─── Information supplied

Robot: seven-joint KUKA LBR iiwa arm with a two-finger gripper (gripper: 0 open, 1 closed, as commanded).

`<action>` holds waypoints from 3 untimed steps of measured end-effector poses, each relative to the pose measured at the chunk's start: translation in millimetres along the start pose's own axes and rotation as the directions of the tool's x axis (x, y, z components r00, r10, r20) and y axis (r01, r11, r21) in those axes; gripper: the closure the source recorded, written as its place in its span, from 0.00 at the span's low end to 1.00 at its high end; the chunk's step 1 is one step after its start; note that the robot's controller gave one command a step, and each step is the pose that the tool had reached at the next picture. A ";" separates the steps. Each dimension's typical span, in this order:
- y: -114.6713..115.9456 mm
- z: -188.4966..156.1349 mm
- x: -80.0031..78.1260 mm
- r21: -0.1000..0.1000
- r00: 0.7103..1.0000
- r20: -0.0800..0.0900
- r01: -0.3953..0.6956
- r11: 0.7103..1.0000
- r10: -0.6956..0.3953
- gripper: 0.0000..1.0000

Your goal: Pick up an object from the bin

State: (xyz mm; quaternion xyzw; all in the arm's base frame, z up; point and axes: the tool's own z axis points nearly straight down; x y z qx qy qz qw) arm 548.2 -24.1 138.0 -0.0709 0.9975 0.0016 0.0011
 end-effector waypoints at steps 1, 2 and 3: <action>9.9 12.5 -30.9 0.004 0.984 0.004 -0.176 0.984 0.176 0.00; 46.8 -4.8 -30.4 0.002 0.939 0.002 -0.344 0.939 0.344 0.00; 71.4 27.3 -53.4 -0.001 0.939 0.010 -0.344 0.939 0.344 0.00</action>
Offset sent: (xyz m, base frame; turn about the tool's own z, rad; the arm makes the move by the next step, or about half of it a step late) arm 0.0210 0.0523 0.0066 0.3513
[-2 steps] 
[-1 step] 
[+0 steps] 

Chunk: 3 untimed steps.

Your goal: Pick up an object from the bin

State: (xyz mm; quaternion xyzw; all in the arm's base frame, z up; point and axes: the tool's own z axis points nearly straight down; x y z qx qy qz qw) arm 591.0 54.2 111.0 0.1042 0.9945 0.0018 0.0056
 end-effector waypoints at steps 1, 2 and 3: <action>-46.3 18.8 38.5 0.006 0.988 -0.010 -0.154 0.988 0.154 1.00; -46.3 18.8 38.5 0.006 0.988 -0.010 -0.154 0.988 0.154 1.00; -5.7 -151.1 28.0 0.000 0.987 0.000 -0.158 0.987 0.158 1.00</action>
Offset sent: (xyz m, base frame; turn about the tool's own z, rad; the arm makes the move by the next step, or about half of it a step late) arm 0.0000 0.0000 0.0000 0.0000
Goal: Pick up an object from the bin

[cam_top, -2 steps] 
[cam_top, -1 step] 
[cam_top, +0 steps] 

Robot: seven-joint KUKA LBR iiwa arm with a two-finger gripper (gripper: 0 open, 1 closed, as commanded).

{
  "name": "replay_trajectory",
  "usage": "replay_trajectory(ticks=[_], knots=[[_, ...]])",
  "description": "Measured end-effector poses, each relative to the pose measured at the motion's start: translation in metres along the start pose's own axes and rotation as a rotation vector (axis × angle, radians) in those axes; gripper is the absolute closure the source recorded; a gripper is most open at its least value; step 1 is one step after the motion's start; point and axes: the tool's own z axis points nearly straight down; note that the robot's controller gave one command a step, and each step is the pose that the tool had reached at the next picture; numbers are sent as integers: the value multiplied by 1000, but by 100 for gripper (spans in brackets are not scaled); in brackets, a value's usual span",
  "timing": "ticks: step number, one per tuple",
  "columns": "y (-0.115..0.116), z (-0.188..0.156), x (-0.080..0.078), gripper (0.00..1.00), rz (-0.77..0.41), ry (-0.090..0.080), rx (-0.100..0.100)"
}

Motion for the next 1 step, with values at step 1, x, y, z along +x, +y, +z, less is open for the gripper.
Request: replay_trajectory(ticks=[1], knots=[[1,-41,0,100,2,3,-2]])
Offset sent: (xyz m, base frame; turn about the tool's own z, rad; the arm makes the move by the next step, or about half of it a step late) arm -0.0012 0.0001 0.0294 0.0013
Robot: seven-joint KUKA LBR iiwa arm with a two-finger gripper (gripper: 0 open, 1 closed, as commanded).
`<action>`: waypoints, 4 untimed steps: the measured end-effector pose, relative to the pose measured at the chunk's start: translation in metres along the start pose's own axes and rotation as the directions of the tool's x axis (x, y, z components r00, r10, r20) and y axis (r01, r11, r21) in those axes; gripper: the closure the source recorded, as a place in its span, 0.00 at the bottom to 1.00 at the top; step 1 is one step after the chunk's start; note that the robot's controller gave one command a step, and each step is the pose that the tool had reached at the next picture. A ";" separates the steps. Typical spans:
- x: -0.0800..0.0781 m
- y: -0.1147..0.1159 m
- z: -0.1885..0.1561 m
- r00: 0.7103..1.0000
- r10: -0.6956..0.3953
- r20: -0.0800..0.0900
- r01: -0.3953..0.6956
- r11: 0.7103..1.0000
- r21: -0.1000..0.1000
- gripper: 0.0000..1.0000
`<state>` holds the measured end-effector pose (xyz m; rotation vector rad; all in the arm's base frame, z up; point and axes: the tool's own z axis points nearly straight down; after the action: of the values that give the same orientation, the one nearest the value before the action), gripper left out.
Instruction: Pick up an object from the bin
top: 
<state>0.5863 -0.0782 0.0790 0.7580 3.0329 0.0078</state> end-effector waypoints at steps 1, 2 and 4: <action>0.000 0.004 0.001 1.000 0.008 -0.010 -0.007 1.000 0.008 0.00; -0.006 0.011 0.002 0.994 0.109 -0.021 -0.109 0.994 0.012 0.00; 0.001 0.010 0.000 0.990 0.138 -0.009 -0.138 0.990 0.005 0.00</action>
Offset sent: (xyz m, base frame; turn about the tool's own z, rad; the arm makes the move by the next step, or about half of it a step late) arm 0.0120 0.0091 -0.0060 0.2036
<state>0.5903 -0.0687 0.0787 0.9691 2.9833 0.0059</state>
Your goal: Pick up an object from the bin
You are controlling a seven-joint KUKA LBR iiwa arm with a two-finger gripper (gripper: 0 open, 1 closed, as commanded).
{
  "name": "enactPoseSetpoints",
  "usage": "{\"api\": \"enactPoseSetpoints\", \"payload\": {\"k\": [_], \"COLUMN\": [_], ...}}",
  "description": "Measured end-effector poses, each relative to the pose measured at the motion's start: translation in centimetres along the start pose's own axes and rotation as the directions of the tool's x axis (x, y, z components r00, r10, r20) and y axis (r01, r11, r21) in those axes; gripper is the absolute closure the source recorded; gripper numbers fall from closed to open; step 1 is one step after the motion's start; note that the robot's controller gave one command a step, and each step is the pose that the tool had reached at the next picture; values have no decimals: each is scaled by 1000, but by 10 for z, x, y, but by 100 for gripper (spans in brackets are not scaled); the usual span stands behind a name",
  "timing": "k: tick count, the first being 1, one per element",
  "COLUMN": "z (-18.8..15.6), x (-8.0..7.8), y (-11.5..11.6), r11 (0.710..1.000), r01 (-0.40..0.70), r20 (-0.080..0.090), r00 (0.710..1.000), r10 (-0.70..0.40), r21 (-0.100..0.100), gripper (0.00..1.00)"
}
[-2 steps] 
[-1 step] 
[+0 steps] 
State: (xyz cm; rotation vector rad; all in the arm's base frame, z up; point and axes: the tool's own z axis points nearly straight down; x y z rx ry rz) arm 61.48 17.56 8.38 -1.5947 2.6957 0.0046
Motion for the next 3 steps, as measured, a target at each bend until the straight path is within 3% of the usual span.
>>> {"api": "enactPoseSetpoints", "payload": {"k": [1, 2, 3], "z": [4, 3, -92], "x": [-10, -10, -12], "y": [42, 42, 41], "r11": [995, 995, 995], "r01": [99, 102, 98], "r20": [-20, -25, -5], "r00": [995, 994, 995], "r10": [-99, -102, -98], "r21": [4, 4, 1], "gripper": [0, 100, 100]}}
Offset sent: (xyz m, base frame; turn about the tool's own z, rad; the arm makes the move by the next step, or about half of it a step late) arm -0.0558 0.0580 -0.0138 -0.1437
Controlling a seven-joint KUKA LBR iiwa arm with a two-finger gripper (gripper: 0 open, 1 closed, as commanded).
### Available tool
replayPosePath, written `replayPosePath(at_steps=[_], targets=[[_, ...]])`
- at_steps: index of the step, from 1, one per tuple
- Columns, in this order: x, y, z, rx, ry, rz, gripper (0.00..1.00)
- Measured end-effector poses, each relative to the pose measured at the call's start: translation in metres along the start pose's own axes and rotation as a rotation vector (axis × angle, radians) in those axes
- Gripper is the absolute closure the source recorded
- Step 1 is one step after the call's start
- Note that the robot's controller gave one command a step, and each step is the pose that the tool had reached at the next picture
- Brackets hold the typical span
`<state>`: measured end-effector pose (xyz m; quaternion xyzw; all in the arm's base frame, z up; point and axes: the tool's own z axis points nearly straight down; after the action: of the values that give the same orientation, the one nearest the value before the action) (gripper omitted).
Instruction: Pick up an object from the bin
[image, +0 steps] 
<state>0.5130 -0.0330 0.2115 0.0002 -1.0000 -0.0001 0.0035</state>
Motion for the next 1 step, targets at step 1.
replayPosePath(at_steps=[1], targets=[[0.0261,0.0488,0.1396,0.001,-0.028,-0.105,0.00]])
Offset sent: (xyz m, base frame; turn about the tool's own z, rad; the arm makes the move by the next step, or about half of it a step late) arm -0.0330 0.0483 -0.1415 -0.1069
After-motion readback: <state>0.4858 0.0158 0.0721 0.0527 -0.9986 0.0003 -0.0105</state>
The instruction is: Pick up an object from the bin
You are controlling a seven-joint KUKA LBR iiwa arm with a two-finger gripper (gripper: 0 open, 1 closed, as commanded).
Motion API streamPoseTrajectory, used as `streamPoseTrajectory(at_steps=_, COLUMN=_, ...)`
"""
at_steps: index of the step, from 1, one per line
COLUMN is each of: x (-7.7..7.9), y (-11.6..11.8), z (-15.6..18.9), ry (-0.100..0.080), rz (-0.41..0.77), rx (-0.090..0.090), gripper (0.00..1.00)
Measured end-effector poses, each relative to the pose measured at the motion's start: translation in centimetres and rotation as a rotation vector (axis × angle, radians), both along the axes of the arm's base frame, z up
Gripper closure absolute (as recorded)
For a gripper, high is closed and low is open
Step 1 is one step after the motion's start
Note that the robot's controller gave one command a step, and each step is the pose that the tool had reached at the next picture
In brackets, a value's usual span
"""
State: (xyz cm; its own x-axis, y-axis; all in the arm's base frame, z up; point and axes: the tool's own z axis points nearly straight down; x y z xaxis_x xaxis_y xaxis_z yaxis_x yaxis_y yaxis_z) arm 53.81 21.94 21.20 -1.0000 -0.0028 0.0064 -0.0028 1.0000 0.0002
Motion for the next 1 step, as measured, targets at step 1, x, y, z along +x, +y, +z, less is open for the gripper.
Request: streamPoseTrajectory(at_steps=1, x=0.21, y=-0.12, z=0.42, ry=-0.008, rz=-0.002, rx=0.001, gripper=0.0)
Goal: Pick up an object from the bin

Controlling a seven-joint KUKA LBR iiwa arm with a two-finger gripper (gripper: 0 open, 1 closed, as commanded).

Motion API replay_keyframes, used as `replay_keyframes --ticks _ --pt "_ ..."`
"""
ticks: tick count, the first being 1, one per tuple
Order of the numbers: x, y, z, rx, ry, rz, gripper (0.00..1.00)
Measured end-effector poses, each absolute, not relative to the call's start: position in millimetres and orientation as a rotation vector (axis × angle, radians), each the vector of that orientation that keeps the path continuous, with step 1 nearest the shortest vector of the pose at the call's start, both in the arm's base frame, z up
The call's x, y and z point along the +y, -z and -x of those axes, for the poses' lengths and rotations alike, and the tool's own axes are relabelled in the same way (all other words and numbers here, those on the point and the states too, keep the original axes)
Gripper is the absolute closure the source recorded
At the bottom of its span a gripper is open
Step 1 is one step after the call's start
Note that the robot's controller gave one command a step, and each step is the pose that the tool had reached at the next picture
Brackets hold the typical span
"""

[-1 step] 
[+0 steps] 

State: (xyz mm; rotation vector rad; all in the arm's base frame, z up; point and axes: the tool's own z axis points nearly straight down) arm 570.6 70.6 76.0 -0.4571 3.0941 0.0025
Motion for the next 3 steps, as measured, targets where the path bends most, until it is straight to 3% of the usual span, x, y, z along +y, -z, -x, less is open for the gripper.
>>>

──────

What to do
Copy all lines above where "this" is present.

Output below
`<action>` holds waypoints from 3 untimed steps of measured end-effector poses, each relative to the pose measured at the chunk's start: translation in millimetres along the start pose's own axes and rotation as the directions of the tool's x axis (x, y, z components r00, r10, r20) and y axis (r01, r11, r21) in those axes; gripper: the closure the source recorded, written as its place in its span, from 0.00 at the span's low end to 1.00 at its high end; the chunk's step 1 is one step after its start; note that the robot's controller gave one command a step, and each step is the pose that the tool had reached at the next picture. A ";" separates the steps. Each dimension's typical span, in this order:
- Columns, in this order: x, y, z, rx, ry, rz, gripper (0.00..1.00)

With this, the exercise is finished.